I'm asked a lot of questions about conversion logic in C#, which is not that surprising. Conversions are common, and the rules are pretty complicated. Here's some code I was asked about recently; I've stripped it down to its essence for clarity:

class C<T> {}
class D
{
  public static C<U> M<U>(C<bool> c)
  {
    return something;
  }
}
public static class X
{
  public static V Cast<V>(object obj) { return (V)obj; }
}

where there are three possible texts for "something":

Version 1: (C<U>)c
Version 2: X.Cast<C<U>>(c);
Version 3: (C<U>)(object)c

Version 1 fails at compile time. Versions 2 and 3 succeed at compile time, and then fail at runtime if U is not bool.

Question: Why does the first version fail at compile time?

Because the compiler knows that the only way this conversion could possibly succeed is if U is bool, but U can be anything! The compiler assumes that most of the time U is not going to be constructed with bool, and therefore this code is almost certainly an error, and the compiler is bringing that fact to your attention.

Question: Then why does the second version succeed at compile time?

Because the compiler has no idea that a method named X.Cast<V> is going to perform a cast to V! All the compiler sees is a call to a method that takes an object, and you've given it an object, so the compiler's work is done. The method is a "black box" from the caller's perspective; the compiler does not look inside that box to see whether the mechanisms in that box are likely to fail given the input. This "cast" is not really a cast from the compiler's perspective, it's a method call.

Question: So what about the third version? Why does it not fail like the first version?

This one is actually the same thing as the second version; all we've done is inlined the call to X.Cast<V>, including the intermediate conversion to object! That conversion is relevant.

Question: In both the second and third cases, the conversion succeeds at compile time because there is a conversion to object in the middle?

That's right. The rule is: if there is a conversion from a type S to object, then there is an explicit conversion from object to S. (*)

By making a conversion to object before doing the "offensive" conversion, you are basically telling the compiler "please throw away the compile-time information you have about the type of the thing I am converting". In the third version we do so explicitly; in the second version we do so sneakily, by making an implicit conversion to object when the argument is converted to the parameter type.

Question: So this explains why compile-time type checking doesn't seem to work quite right on LINQ expressions?

Yes! You would think that the compiler would disallow nonsense like:

from bool b in new int[] { 123, 345 } select b.ToString();

because obviously there is no conversion from int to bool, so how can range variable b take on the values in the array? Nevertheless, this succeeds because the compiler translates this to

(new int[] { 123, 345 }).Cast<bool>().Select(b=>b.ToString())
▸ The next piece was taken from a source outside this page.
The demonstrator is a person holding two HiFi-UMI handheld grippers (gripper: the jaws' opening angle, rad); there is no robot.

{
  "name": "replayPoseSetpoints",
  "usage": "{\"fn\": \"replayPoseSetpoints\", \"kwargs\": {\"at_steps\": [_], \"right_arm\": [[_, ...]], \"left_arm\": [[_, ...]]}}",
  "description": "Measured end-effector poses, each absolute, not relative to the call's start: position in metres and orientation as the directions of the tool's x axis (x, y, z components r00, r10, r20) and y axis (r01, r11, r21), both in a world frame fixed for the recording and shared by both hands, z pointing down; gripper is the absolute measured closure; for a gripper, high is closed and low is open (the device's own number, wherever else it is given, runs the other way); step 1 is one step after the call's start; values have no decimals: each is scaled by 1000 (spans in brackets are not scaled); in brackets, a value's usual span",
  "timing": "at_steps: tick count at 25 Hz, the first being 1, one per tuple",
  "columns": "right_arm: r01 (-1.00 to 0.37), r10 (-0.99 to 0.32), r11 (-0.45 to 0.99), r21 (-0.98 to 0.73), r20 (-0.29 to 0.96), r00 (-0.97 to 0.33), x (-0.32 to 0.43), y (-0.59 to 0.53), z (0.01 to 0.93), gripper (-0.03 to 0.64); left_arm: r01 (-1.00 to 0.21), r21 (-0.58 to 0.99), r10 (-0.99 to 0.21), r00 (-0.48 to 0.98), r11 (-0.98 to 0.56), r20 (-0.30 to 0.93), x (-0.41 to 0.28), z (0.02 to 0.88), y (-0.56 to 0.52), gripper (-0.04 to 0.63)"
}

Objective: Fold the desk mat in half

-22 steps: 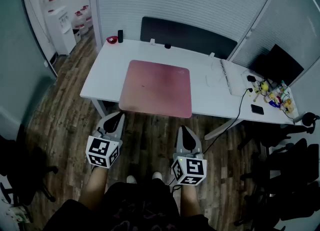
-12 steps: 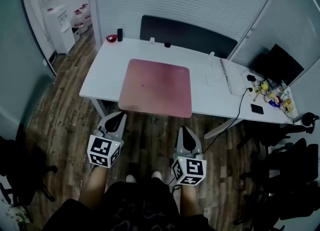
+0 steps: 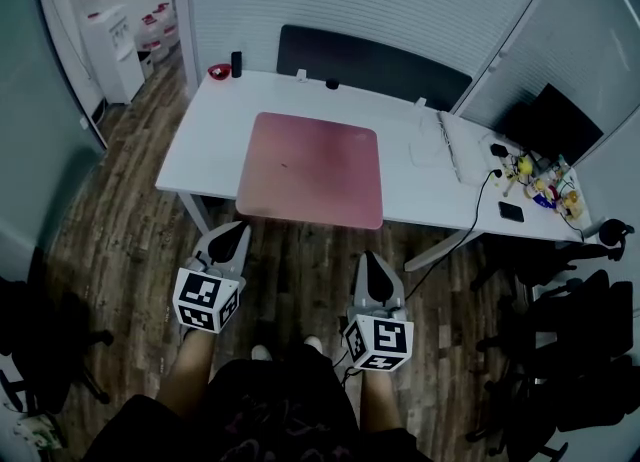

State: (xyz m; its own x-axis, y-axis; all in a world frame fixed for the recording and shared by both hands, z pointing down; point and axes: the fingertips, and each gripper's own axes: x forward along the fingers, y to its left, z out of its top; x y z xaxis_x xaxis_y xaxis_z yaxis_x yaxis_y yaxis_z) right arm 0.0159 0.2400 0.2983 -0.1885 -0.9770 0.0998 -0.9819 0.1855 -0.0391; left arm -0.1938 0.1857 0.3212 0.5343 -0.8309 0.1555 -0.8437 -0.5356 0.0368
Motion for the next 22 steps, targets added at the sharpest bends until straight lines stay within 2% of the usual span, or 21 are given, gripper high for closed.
{"fn": "replayPoseSetpoints", "kwargs": {"at_steps": [22], "right_arm": [[-985, -982, 167, -32, 87, -169, 29, 221, 301, 612]], "left_arm": [[-834, 24, -826, 549, -551, 127, -184, 317, 157, 595]]}}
and the compiler has no idea that passing a sequence of integers to the extension method Cast<bool> is going to fail at runtime. That method is a black box. You and I know that it is going to perform a cast, and that the cast is going to fail, but the compiler does not know that.
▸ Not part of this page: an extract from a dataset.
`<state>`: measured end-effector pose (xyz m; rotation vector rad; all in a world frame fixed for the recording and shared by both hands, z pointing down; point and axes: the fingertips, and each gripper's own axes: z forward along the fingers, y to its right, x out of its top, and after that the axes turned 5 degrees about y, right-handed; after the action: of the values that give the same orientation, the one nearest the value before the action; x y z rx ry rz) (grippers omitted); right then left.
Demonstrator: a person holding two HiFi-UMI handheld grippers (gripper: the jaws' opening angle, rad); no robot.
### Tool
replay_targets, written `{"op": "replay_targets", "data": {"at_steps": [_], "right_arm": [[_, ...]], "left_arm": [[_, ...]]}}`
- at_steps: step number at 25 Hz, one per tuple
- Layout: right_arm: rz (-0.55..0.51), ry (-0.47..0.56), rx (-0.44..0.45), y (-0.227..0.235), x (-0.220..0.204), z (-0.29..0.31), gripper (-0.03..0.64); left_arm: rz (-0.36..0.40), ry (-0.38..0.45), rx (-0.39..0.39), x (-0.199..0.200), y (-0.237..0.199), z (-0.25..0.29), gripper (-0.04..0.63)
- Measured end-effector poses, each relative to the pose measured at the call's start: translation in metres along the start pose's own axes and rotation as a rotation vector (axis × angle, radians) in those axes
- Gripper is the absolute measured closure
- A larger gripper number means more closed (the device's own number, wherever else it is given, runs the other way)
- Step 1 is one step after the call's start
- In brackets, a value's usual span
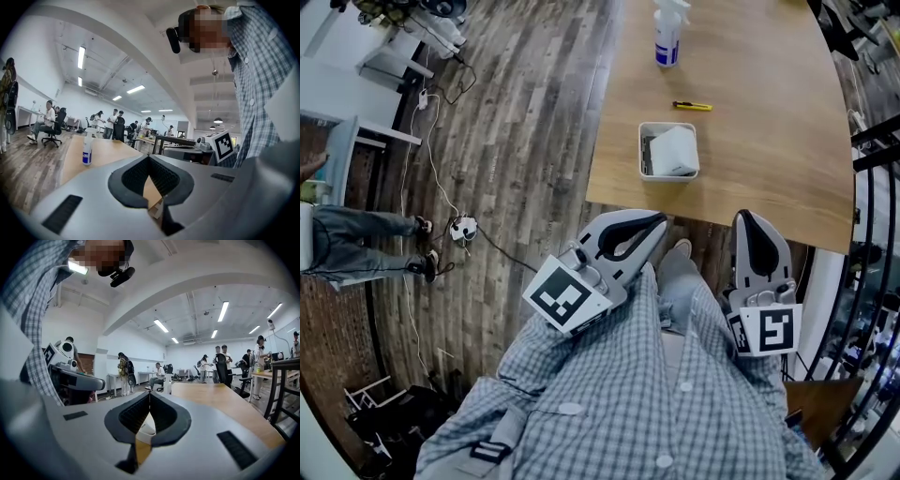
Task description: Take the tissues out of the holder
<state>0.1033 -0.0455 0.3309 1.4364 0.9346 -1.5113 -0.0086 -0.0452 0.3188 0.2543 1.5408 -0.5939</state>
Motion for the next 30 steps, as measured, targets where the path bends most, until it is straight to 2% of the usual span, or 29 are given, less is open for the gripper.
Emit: {"op": "replay_targets", "data": {"at_steps": [9,11,19,26,30], "right_arm": [[-0.042,0.007,0.046,0.063,0.010,0.023,0.604],[-0.056,0.009,0.057,0.072,0.010,0.026,0.604],[-0.044,0.019,0.094,0.099,0.008,0.033,0.604],[-0.025,0.016,0.076,0.108,0.013,0.036,0.604],[-0.020,0.000,0.066,0.112,0.009,0.041,0.604]], "left_arm": [[0.001,-0.037,0.061,0.000,-0.010,0.056,0.591],[0.005,-0.009,0.054,0.005,-0.009,0.068,0.591],[0.024,0.001,0.077,0.008,-0.008,0.099,0.591],[0.028,-0.026,0.094,0.013,-0.019,0.108,0.591],[0.024,-0.021,0.078,0.012,-0.028,0.118,0.591]]}}
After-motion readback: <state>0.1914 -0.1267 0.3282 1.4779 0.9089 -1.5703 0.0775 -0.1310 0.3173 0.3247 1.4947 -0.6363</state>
And maybe we do not actually know it either; perhaps we are using some library other than the default LINQ-to-objects query provider that does know how to make conversions between types that the C# language would not normally allow. This is actually an extensibility feature masquerading as a compiler deficiency: it's not a bug, it's a feature!


(*) You'll note that I did not say "there is an explicit conversion from object to every type", because there isn't. Can you think of a type S that cannot be converted to object?

  • @Diego F.

    >> You should not declare the type when using query comprehension unless you really need it.

    Seems to me it should be the other way. That's one of the many reasons I use fluent and don't use var. I even declare the enumerable type, so that I can keep check whether I'm losing types - for example if I expect an IQueryable and for some reason (say, funcs instead of expressions) I get just an IEnumerable it gives me an error instead of a subtle performance impact I may never notice until in production.

    Also, it might be me but

    IEnumerable<int> output = input.Where(i => i < 5); // I know exactly what is doing, what delegate is called when and how.

    from var i into output where i < 5 select i; // I have to guess, compiling code in my head to the one above.

  • "Void cannot be converted to object.": Show me even just a single value of type void that you cannot convert to object :)

  • mmx is onto something. :)

    I've never been a fan of the SQL-like syntax in C#. It seems like a lot of effort with very little real value. Perhaps there is some perceived value (people think it is cool until they use it) and some marketing value, but I think the language and the users would have been served better by focusing on the underlying extension-method-based syntax instead of confusing the issue (and unnecessarily lengthening the spec and the compiler codebase) with two ways to do something.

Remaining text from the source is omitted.